URBAN CHANGE DETECTION BASED ON SEMANTIC SEGMENTATION AND FULLY CONVOLUTIONAL LSTM NETWORKS

M. Papadomanolaki1,2, M. Vakalopoulou2,3, and K. Karantzalos1 M. Papadomanolaki et al.
  • 1Remote Sensing Laboratory, National Technical University of Athens, Zographos, Greece
  • 2Université Paris-Saclay, CentraleSupélec, MICS Laboratory, Gif-sur-Yvette, France
  • 3Université Paris-Saclay, CentraleSupélec, Inria, Gif-sur-Yvette, France

Keywords: change detection, buildings segmentation, multi-task learning, deep learning, fully convolutional LSTMs, very high resolution imagery

Abstract. Change detection is a very important problem for the remote sensing community. Among the several approaches proposed during recent years, deep learning provides methods and tools that achieve state of the art performances. In this paper, we tackle the problem of urban change detection by constructing a fully convolutional multi-task deep architecture. We present a framework based on the UNet model, with fully convolutional LSTM blocks integrated on top of every encoding level capturing in this way the temporal dynamics of spatial feature representations at different resolution levels. The proposed network is modular due to shared weights which allow the exploitation of multiple (more than two) dates simultaneously.
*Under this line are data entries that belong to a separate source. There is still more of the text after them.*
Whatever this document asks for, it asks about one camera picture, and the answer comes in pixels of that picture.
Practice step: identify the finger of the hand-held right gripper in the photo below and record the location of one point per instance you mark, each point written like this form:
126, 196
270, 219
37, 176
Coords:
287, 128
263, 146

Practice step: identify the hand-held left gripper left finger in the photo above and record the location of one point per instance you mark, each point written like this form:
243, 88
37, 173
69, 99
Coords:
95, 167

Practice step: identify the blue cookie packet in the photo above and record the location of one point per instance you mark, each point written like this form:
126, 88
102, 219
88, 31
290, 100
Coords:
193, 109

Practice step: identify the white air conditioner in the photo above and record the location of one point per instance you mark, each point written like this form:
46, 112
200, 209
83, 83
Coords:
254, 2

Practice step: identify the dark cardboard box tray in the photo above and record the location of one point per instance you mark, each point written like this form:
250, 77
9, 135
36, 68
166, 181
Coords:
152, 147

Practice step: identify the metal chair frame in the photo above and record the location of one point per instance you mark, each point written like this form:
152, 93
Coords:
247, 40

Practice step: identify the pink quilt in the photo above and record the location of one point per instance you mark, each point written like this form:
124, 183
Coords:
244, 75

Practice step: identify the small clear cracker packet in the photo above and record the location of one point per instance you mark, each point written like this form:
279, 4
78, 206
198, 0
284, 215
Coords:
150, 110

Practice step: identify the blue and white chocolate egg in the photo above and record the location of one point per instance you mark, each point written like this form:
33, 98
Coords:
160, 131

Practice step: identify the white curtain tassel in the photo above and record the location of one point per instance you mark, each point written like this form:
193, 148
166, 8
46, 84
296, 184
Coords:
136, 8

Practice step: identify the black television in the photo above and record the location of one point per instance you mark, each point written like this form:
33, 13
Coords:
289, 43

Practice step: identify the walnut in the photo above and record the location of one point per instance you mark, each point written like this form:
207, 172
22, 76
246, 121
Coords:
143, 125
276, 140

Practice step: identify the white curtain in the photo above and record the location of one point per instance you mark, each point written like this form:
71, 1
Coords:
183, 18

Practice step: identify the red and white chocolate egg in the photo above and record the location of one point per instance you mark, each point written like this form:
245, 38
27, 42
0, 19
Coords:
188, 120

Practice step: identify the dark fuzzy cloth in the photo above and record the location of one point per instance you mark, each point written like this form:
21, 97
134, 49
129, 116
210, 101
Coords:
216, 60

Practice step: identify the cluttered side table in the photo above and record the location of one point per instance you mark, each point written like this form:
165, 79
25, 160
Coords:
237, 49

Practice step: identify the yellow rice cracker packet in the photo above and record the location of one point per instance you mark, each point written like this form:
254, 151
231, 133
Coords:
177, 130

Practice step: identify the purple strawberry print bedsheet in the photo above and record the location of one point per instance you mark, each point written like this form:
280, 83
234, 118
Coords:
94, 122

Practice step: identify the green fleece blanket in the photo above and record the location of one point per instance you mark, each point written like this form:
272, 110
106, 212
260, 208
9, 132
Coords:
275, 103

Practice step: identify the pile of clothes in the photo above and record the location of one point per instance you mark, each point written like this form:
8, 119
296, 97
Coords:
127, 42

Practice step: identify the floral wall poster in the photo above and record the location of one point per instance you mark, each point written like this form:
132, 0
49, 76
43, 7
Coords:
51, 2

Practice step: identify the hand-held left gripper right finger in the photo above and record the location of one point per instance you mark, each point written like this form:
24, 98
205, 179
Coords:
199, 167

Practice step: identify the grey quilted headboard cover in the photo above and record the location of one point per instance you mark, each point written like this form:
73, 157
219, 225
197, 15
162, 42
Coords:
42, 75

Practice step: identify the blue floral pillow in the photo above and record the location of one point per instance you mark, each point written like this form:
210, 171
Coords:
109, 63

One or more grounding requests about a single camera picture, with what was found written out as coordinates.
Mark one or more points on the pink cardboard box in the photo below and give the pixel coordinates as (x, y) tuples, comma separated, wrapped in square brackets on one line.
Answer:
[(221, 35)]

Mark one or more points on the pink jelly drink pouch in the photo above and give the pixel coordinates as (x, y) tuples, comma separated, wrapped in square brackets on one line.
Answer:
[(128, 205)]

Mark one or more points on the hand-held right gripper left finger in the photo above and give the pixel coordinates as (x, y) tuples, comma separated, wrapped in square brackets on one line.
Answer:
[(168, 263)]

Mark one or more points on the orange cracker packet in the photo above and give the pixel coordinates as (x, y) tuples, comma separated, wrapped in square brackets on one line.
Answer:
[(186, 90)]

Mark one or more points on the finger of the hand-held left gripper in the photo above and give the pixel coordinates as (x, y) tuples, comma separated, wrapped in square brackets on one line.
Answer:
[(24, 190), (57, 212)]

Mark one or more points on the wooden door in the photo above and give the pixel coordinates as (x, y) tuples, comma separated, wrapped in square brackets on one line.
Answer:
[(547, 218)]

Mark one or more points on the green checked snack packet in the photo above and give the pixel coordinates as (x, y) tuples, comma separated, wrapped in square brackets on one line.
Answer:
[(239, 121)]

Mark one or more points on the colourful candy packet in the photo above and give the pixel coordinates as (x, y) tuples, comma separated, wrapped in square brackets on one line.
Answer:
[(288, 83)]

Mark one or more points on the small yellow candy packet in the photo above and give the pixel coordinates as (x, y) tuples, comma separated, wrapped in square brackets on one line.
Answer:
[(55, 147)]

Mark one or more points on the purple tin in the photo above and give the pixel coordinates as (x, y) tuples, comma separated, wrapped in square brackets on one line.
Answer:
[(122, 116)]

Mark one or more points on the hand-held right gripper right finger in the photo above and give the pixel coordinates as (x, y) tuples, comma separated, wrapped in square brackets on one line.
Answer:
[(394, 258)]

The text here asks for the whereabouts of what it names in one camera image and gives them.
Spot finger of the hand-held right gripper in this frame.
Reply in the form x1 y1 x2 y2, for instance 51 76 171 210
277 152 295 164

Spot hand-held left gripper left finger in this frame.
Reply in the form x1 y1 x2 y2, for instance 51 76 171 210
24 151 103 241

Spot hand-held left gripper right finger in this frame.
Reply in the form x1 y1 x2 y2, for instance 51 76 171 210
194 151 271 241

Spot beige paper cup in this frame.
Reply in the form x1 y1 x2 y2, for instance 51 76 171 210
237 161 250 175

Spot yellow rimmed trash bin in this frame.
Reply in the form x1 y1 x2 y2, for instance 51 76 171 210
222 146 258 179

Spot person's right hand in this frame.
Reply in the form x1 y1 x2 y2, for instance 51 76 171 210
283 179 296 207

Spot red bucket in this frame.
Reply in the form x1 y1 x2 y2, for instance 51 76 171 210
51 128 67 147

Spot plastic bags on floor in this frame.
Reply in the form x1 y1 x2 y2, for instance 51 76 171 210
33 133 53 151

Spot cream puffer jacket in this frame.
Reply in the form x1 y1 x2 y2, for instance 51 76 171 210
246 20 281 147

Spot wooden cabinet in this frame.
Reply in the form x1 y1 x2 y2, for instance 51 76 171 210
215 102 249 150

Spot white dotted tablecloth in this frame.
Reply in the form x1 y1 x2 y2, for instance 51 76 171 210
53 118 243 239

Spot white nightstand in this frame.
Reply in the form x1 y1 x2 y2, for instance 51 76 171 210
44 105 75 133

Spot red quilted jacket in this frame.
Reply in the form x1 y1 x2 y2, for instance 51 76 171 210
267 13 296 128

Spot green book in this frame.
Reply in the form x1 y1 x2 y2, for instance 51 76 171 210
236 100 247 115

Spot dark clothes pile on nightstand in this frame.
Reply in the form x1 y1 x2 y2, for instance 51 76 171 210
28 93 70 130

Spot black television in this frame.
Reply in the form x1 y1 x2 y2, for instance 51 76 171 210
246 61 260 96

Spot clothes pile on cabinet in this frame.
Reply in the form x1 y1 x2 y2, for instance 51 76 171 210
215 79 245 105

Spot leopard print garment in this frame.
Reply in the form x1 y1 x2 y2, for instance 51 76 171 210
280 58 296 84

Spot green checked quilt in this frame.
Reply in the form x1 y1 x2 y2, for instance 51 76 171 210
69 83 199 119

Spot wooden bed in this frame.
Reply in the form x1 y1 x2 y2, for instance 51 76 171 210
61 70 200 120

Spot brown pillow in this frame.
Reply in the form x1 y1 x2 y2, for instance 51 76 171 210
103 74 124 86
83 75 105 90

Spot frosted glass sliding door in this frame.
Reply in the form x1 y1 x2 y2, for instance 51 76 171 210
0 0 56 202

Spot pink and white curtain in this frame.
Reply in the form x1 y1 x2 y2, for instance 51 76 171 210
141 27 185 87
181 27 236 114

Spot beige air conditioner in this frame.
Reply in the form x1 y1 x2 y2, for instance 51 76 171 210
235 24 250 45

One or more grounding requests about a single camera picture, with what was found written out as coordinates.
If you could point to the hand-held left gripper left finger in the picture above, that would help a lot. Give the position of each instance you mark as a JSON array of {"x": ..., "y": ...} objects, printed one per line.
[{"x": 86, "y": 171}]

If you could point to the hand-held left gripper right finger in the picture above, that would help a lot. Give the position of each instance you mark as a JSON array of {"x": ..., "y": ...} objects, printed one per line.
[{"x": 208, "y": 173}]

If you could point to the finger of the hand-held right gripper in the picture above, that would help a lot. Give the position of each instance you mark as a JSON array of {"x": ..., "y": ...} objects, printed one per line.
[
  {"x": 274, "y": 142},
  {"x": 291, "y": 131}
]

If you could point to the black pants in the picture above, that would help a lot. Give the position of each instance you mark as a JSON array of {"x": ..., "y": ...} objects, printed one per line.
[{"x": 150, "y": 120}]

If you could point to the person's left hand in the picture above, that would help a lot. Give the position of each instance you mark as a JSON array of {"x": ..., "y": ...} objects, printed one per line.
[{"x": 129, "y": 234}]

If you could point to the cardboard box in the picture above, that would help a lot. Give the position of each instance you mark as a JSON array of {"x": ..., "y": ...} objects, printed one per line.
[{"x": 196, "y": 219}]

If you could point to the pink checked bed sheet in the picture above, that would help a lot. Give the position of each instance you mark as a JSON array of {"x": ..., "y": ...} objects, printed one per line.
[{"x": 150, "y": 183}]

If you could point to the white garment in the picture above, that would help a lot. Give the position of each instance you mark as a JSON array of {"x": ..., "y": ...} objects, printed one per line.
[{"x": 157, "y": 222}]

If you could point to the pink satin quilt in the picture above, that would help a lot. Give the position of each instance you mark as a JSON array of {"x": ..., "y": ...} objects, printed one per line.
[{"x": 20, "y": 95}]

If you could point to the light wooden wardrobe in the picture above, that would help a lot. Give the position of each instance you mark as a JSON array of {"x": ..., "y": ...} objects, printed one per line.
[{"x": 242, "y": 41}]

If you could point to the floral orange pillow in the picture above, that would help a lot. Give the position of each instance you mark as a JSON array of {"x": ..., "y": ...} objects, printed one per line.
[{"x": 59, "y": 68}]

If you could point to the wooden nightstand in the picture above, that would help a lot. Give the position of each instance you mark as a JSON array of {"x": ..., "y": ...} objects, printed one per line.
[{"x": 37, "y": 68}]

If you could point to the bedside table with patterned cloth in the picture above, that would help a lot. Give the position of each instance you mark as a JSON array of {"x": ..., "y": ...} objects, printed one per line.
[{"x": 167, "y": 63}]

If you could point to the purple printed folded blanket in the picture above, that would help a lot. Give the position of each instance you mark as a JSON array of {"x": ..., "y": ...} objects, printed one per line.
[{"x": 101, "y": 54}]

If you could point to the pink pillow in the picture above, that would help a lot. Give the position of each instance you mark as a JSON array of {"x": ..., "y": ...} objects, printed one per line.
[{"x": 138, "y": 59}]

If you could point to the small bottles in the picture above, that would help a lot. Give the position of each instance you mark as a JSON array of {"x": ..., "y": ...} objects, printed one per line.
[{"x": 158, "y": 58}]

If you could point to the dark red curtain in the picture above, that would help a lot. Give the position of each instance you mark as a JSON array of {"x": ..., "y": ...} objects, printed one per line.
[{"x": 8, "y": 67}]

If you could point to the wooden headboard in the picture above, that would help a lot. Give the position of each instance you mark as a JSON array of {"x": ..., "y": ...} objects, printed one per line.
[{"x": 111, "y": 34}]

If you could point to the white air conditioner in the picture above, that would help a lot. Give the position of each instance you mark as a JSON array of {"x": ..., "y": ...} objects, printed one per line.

Moreover, our framework provides building segmentation maps by employing a multi-task scheme which extracts additional feature attributes that can reduce the number of false positive pixels. We performed extensive experiments comparing our method with other state of the art approaches using very high resolution images of urban areas. Quantitative and qualitative results reveal the great potential of the proposed scheme, with F1 score outperforming the other compared methods by almost 2.2%.